- [Task to carry out]: Copy out every line of the data exactly; do not include the images.
___ Material provided ___
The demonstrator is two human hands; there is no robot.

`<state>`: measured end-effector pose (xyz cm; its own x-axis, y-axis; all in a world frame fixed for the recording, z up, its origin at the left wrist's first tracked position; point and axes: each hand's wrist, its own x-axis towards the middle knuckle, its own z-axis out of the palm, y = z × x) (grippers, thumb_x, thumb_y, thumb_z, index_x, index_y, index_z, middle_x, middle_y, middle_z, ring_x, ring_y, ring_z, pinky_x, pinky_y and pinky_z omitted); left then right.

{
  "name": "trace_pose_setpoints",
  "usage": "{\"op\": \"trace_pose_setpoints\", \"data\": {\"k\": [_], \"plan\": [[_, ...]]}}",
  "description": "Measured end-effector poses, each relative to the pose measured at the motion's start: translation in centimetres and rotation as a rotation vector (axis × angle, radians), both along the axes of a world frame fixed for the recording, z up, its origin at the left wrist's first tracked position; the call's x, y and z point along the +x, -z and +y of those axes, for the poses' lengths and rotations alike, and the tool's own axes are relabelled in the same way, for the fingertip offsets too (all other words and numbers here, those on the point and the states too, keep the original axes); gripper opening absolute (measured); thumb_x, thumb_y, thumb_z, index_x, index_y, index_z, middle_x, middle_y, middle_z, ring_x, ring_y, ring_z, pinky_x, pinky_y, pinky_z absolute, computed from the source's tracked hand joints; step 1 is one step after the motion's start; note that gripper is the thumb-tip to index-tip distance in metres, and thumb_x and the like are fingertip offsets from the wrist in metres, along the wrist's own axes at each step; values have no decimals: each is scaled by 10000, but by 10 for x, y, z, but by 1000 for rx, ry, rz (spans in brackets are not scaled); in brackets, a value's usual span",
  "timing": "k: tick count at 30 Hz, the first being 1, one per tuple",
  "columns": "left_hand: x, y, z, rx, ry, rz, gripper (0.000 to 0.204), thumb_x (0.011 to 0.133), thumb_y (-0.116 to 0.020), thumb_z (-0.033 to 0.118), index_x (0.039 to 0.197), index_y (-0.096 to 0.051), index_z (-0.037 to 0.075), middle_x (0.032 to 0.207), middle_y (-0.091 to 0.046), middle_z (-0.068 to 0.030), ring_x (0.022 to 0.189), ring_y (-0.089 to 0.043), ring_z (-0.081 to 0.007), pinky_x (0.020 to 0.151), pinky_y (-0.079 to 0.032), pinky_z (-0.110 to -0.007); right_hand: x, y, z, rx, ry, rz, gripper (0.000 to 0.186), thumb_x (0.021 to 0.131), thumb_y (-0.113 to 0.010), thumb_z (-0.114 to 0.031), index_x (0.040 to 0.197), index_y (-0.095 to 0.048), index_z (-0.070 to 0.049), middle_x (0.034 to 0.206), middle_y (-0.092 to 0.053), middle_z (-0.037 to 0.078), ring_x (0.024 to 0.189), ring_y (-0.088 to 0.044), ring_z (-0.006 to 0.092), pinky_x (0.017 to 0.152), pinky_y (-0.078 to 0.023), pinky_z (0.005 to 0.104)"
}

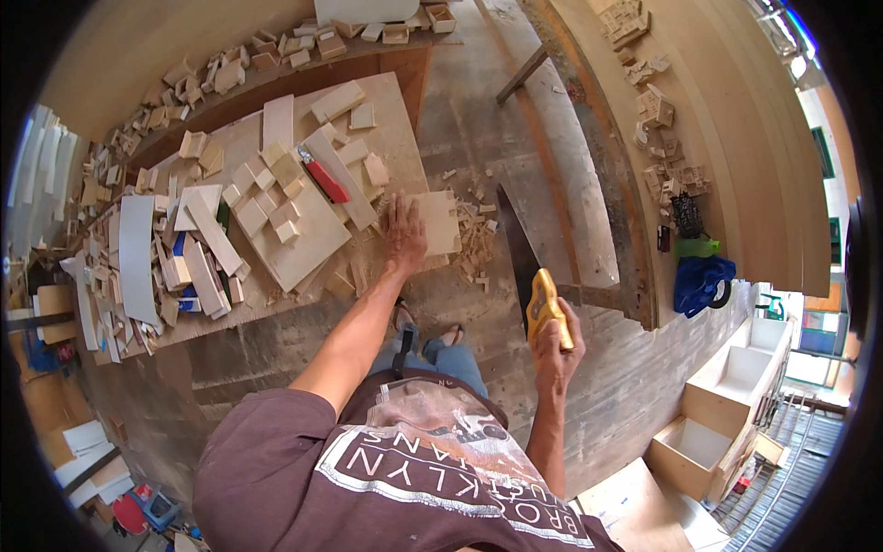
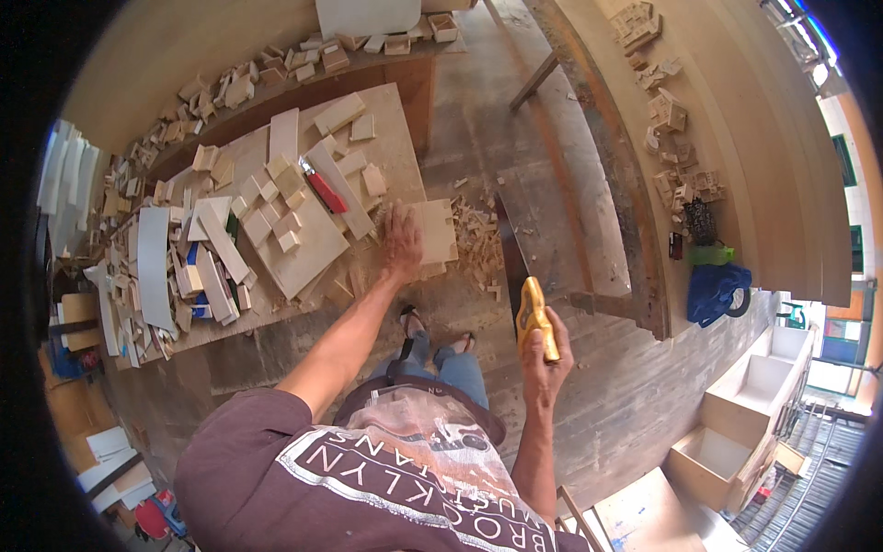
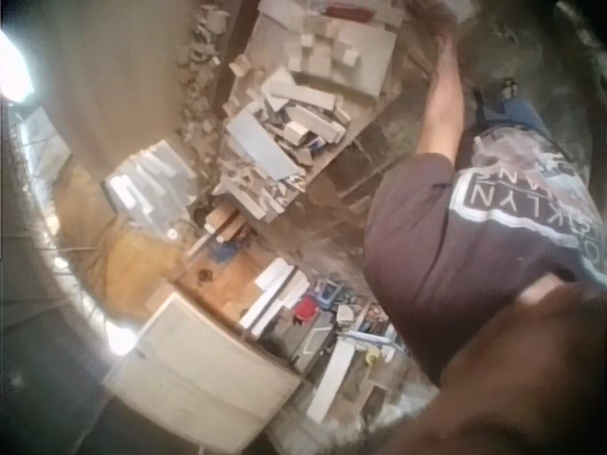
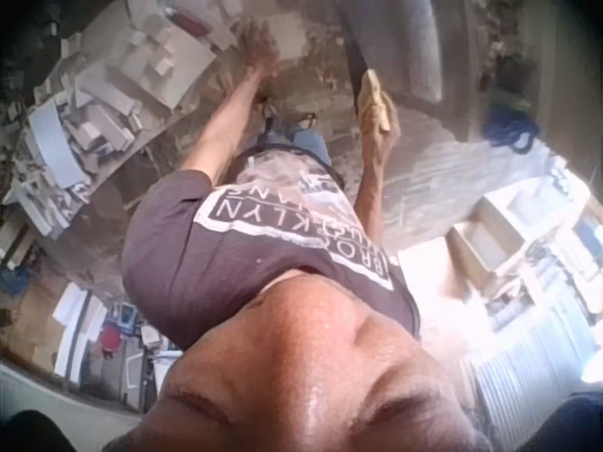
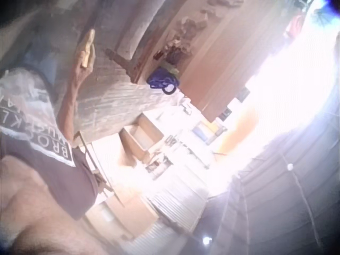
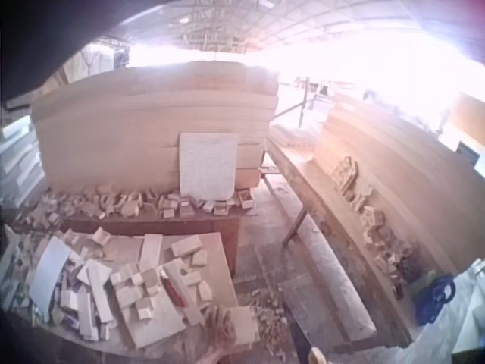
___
- [Written solution]:
The demonstrator is two human hands; there is no robot.

`<state>`: measured end-effector pose (xyz cm; its own x-axis, y-axis; all in a world frame fixed for the recording, z up, its origin at the left wrist's first tracked position; point and axes: each hand's wrist, its own x-axis towards the middle knuckle, its own z-axis out of the palm, y = z × x) (grippers, thumb_x, thumb_y, thumb_z, index_x, index_y, index_z, middle_x, middle_y, middle_z, ring_x, ring_y, ring_z, pinky_x, pinky_y and pinky_z omitted); left then right.

{
  "name": "trace_pose_setpoints",
  "usage": "{\"op\": \"trace_pose_setpoints\", \"data\": {\"k\": [_], \"plan\": [[_, ...]]}}",
  "description": "Measured end-effector poses, each relative to the pose measured at the motion's start: translation in centimetres and rotation as a rotation vector (axis × angle, radians), both along the axes of a world frame fixed for the recording, z up, its origin at the left wrist's first tracked position; the call's x, y and z point along the +x, -z and +y of those axes, for the poses' lengths and rotations alike, and the tool's own axes are relabelled in the same way, for the fingertip offsets too (all other words and numbers here, those on the point and the states too, keep the original axes); gripper opening absolute (measured); thumb_x, thumb_y, thumb_z, index_x, index_y, index_z, middle_x, middle_y, middle_z, ring_x, ring_y, ring_z, pinky_x, pinky_y, pinky_z absolute, computed from the source's tracked hand joints; step 1 is one step after the motion's start; note that gripper is the thumb-tip to index-tip distance in metres, and thumb_x and the like are fingertip offsets from the wrist in metres, along the wrist's own axes at each step; values have no decimals: each is scaled by 10000, but by 10 for x, y, z, but by 1000 for rx, ry, rz (spans in brackets are not scaled); in brackets, a value's usual span",
  "timing": "k: tick count at 30 Hz, the first being 1, one per tuple",
  "columns": "left_hand: x, y, z, rx, ry, rz, gripper (0.000 to 0.204), thumb_x (0.011 to 0.133), thumb_y (-0.116 to 0.020), thumb_z (-0.033 to 0.118), index_x (0.039 to 0.197), index_y (-0.096 to 0.051), index_z (-0.037 to 0.075), middle_x (0.032 to 0.207), middle_y (-0.091 to 0.046), middle_z (-0.068 to 0.030), ring_x (0.022 to 0.189), ring_y (-0.089 to 0.043), ring_z (-0.081 to 0.007), pinky_x (0.020 to 0.151), pinky_y (-0.079 to 0.032), pinky_z (-0.110 to -0.007); right_hand: x, y, z, rx, ry, rz, gripper (0.000 to 0.186), thumb_x (0.021 to 0.131), thumb_y (-0.113 to 0.010), thumb_z (-0.114 to 0.031), index_x (0.040 to 0.197), index_y (-0.095 to 0.048), index_z (-0.070 to 0.049), middle_x (0.034 to 0.206), middle_y (-0.092 to 0.053), middle_z (-0.037 to 0.078), ring_x (0.024 to 0.189), ring_y (-0.088 to 0.044), ring_z (-0.006 to 0.092), pinky_x (0.017 to 0.152), pinky_y (-0.078 to 0.023), pinky_z (0.005 to 0.104)"
}

Nothing further is needed for this answer.